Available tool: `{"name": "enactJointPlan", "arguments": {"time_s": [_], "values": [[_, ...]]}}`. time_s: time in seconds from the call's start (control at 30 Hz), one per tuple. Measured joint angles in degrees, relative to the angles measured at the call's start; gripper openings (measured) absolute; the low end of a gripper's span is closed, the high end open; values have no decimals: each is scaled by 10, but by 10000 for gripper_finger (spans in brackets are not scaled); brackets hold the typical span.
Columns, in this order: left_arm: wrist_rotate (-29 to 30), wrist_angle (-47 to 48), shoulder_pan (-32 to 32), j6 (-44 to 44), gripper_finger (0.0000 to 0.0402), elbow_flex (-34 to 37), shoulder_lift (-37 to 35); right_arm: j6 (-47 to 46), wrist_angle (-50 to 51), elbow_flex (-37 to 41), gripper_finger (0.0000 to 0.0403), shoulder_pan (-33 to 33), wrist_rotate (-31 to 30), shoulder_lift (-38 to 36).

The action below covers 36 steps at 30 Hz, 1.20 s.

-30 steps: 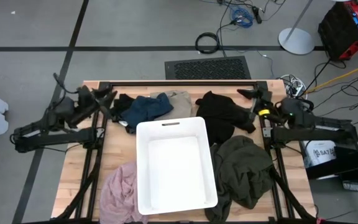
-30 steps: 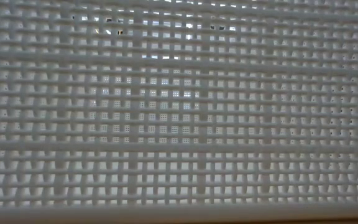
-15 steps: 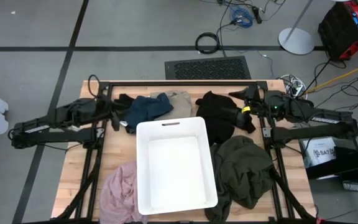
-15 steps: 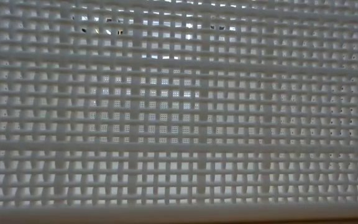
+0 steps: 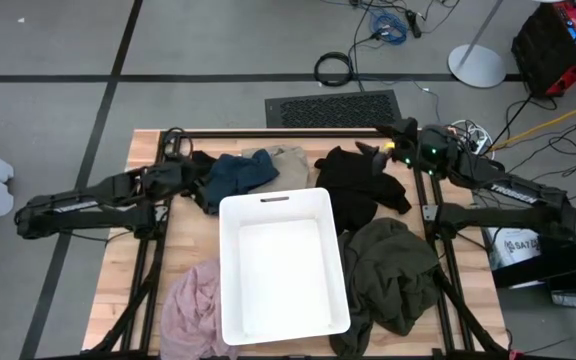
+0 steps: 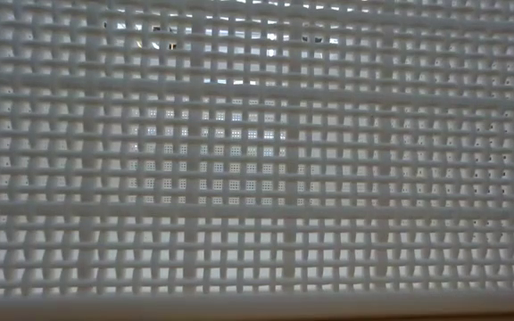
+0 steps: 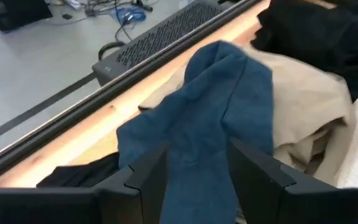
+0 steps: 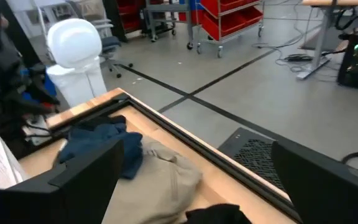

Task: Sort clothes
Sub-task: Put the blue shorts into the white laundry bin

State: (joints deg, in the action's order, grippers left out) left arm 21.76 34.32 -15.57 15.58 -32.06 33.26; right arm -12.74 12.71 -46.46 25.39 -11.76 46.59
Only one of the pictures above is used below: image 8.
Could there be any grey metal cart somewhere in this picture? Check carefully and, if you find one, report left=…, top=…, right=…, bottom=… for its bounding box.
left=141, top=0, right=195, bottom=50

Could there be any desk with grey legs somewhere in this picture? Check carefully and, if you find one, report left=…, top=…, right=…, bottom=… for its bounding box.
left=296, top=0, right=358, bottom=80

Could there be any beige garment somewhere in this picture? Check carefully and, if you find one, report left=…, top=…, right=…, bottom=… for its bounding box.
left=101, top=136, right=203, bottom=224

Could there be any black floor power adapter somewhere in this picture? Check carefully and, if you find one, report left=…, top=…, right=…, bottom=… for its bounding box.
left=286, top=54, right=313, bottom=62

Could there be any navy blue garment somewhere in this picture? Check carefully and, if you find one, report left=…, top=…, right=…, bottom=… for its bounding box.
left=57, top=115, right=144, bottom=180

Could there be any office chair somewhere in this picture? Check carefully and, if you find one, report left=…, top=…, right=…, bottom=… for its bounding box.
left=99, top=18, right=134, bottom=78

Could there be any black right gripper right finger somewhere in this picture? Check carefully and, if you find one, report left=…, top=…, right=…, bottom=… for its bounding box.
left=271, top=140, right=358, bottom=224

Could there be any dark rack with red bins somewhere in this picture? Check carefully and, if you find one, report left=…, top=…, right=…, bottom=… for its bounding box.
left=103, top=0, right=142, bottom=43

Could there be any black garment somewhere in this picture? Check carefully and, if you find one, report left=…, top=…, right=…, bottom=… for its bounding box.
left=185, top=203, right=253, bottom=224

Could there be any black perforated floor mat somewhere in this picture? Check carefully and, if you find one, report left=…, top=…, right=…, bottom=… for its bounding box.
left=218, top=127, right=287, bottom=190

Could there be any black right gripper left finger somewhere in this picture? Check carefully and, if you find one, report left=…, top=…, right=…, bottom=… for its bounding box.
left=0, top=139, right=125, bottom=224

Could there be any cart with red bins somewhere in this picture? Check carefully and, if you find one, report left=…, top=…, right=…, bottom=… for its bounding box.
left=196, top=0, right=264, bottom=59

========================================

__INSTRUCTIONS TO FOLLOW__: Please return every line of the material above that includes "below".

__ANSWER TO THIS TASK__:
The action below covers 36 steps at 30 Hz, 1.20 s.
Only one of the pictures above is used below: image 8.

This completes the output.